Problem description:
Please repeat the data shown below, word for word.

● ● ● ● ● ● ●

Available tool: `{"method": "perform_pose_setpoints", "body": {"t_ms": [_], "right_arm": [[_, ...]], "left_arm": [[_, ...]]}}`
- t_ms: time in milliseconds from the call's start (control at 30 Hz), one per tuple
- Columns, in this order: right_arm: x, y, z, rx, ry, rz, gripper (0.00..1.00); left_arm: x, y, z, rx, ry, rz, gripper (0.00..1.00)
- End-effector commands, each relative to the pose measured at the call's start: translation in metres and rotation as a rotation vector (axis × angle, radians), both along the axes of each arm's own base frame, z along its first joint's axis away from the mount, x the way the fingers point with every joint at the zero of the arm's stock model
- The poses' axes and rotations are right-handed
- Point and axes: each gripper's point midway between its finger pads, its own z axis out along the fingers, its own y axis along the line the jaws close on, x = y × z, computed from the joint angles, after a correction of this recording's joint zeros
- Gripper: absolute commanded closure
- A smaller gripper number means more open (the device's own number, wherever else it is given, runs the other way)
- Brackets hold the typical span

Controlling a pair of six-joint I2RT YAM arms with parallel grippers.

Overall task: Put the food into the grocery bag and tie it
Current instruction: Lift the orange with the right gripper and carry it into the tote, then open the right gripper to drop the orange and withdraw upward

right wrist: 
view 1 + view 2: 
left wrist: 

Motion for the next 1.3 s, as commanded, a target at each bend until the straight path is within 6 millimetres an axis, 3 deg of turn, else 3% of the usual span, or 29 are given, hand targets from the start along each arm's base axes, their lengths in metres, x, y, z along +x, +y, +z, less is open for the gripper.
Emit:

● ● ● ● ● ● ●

Solution below:
Available tool: `{"method": "perform_pose_setpoints", "body": {"t_ms": [_], "right_arm": [[_, ...]], "left_arm": [[_, ...]]}}`
- t_ms: time in milliseconds from the call's start (control at 30 Hz), one per tuple
- Columns, in this order: right_arm: x, y, z, rx, ry, rz, gripper (0.00..1.00); left_arm: x, y, z, rx, ry, rz, gripper (0.00..1.00)
- End-effector commands, each relative to the pose measured at the call's start: translation in metres and rotation as a rotation vector (axis × angle, radians), both along the axes of each arm's own base frame, z along its first joint's axis away from the mount, x the way the fingers point with every joint at the zero of the arm's stock model
- The poses' axes and rotations are right-handed
- Point and axes: each gripper's point midway between its finger pads, its own z axis out along the fingers, its own y axis along the line the jaws close on, x = y × z, computed from the joint angles, after a correction of this recording's joint zeros
- Gripper: absolute commanded closure
- A smaller gripper number means more open (the device's own number, wherever else it is given, runs the other way)
- Brackets hold the typical span

Controlling a pair of six-joint I2RT YAM arms with parallel grippers.

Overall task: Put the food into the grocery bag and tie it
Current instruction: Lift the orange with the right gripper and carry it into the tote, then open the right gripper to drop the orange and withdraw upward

right wrist: 
view 1 + view 2: 
left wrist: 

Motion for the next 1.3 s, as commanded, a target at each bend until the straight path is within 6 millimetres an axis, 3 deg of turn, else 3% of the usual span, or 29 are given, hand targets from the start along each arm's base axes, their lengths in metres, x, y, z along +x, +y, +z, less is open for the gripper.
Emit:

Nothing more remains to be added to the answer.